2

After solving the problem I asked about in this question, I am trying to optimize performance of the FTS using indexes. I issued on my db the command:

CREATE INDEX my_table_idx ON my_table USING gin(to_tsvector('italian', very_important_field), to_tsvector('italian', also_important_field), to_tsvector('italian', not_so_important_field), to_tsvector('italian', not_important_field), to_tsvector('italian', tags));

Then I edited my model's Meta class as follows:

class MyEntry(models.Model):
    very_important_field = models.TextField(blank=True, null=True)
    also_important_field = models.TextField(blank=True, null=True)
    not_so_important_field = models.TextField(blank=True, null=True)
    not_important_field = models.TextField(blank=True, null=True)
    tags = models.TextField(blank=True, null=True)

    class Meta:
        managed = False
        db_table = 'my_table'
        indexes = [
            GinIndex(
                fields=['very_important_field', 'also_important_field', 'not_so_important_field', 'not_important_field', 'tags'],
                name='my_table_idx'
            )
        ]

But nothing seems to have changed. The lookup takes exactly the same amount of time as before.
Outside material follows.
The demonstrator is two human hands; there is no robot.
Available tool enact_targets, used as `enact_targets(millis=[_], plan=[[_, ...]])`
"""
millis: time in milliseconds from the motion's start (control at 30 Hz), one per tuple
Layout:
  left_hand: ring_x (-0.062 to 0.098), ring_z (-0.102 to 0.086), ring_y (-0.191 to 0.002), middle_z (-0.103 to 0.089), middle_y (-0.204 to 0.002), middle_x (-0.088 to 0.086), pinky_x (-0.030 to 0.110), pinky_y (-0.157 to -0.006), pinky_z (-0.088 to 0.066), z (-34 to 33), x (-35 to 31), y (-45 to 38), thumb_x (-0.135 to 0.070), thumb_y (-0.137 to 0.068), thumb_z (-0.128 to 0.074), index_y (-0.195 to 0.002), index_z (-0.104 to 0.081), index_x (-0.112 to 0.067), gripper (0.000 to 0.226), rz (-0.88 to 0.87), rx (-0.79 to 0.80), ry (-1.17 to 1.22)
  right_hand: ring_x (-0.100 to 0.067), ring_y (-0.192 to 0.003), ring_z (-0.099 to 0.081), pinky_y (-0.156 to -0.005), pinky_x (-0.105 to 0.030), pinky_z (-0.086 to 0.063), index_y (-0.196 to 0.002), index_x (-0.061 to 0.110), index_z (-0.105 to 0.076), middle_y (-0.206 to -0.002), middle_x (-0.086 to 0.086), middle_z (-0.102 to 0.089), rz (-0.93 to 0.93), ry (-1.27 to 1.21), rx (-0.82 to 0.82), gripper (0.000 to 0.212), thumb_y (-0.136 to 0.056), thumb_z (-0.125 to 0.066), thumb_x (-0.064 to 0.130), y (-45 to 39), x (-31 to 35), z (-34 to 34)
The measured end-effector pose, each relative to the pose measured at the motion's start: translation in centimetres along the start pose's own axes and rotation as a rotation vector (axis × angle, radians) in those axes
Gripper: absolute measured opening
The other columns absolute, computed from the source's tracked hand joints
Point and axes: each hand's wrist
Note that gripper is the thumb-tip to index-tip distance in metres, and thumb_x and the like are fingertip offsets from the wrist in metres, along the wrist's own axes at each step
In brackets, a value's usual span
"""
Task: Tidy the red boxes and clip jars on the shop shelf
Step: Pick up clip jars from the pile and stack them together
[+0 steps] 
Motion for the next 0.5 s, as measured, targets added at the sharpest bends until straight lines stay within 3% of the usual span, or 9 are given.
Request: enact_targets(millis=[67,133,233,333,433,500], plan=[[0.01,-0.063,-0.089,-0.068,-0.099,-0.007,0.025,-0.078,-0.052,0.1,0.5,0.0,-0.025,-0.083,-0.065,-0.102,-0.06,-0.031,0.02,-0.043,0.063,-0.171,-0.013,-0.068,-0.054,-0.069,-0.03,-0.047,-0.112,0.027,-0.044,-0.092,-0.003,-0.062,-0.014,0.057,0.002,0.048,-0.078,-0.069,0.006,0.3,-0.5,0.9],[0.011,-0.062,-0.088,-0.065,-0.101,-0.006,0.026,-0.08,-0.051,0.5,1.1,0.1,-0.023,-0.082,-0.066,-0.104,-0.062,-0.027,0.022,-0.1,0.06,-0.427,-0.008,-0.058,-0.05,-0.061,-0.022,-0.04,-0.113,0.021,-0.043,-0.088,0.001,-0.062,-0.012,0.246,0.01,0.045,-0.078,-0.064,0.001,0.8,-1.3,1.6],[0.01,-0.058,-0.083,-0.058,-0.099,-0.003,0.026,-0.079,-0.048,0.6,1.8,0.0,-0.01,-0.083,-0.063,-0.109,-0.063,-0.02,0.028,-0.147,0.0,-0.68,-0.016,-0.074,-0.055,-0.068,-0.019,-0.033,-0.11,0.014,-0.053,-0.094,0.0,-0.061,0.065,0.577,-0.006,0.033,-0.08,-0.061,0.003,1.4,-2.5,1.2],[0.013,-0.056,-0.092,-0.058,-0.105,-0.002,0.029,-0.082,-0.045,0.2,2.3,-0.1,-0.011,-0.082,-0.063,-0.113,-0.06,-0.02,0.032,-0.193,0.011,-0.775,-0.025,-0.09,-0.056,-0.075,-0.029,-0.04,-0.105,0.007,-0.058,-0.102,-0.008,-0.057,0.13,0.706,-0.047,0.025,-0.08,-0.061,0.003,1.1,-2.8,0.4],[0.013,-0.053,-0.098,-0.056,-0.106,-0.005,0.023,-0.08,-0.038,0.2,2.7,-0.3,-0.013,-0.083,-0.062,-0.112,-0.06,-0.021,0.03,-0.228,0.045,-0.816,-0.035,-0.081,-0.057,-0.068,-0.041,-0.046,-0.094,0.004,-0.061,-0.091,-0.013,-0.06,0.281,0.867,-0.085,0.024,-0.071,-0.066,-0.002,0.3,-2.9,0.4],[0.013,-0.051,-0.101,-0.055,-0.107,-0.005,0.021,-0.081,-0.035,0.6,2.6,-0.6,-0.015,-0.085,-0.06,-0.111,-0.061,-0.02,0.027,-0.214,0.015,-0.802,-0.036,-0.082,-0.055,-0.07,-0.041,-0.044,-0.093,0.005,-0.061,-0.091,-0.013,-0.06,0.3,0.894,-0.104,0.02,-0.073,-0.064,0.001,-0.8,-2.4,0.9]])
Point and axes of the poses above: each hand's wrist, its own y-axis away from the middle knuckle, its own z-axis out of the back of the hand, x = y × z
This is the lookup script:

from django.contrib.postgres.search import SearchQuery, SearchRank, SearchVector

# other unrelated stuff here
vector = SearchVector("very_important_field", weight="A") + \
             SearchVector("tags", weight="A") + \
             SearchVector("also_important_field", weight="B") + \
             SearchVector("not_so_important_field", weight="C") + \
             SearchVector("not_important_field", weight="D")
query = SearchQuery(search_string, config="italian")
rank = SearchRank(vector, query, weights=[0.4, 0.6, 0.8, 1.0]). # D, C, B, A
full_text_search_qs = MyEntry.objects.annotate(rank=rank).filter(rank__gte=0.4).order_by("-rank")

What am I doing wrong?

Edit:

The above lookup is wrapped in a function I use a decorator on to time. The function actually returns a list, like this:

@timeit
def search(search_string):
    # the above code here
    qs = list(full_text_search_qs)
    return qs

Might this be the problem, maybe?

Biagio Distefano
  • 130
  • 1
  • 13

2 Answers2

4

You need to add a SearchVectorField to your MyEntry, update it from your actual text fields and then perform the search on this field. However, the update can only be performed after the record has been saved to the database.

Essentially:

from django.contrib.postgres.indexes import GinIndex
from django.contrib.postgres.search import SearchVector, SearchVectorField

class MyEntry(models.Model):
    # The fields that contain the raw data.
    very_important_field = models.TextField(blank=True, null=True)
    also_important_field = models.TextField(blank=True, null=True)
    not_so_important_field = models.TextField(blank=True, null=True)
    not_important_field = models.TextField(blank=True, null=True)
    tags = models.TextField(blank=True, null=True)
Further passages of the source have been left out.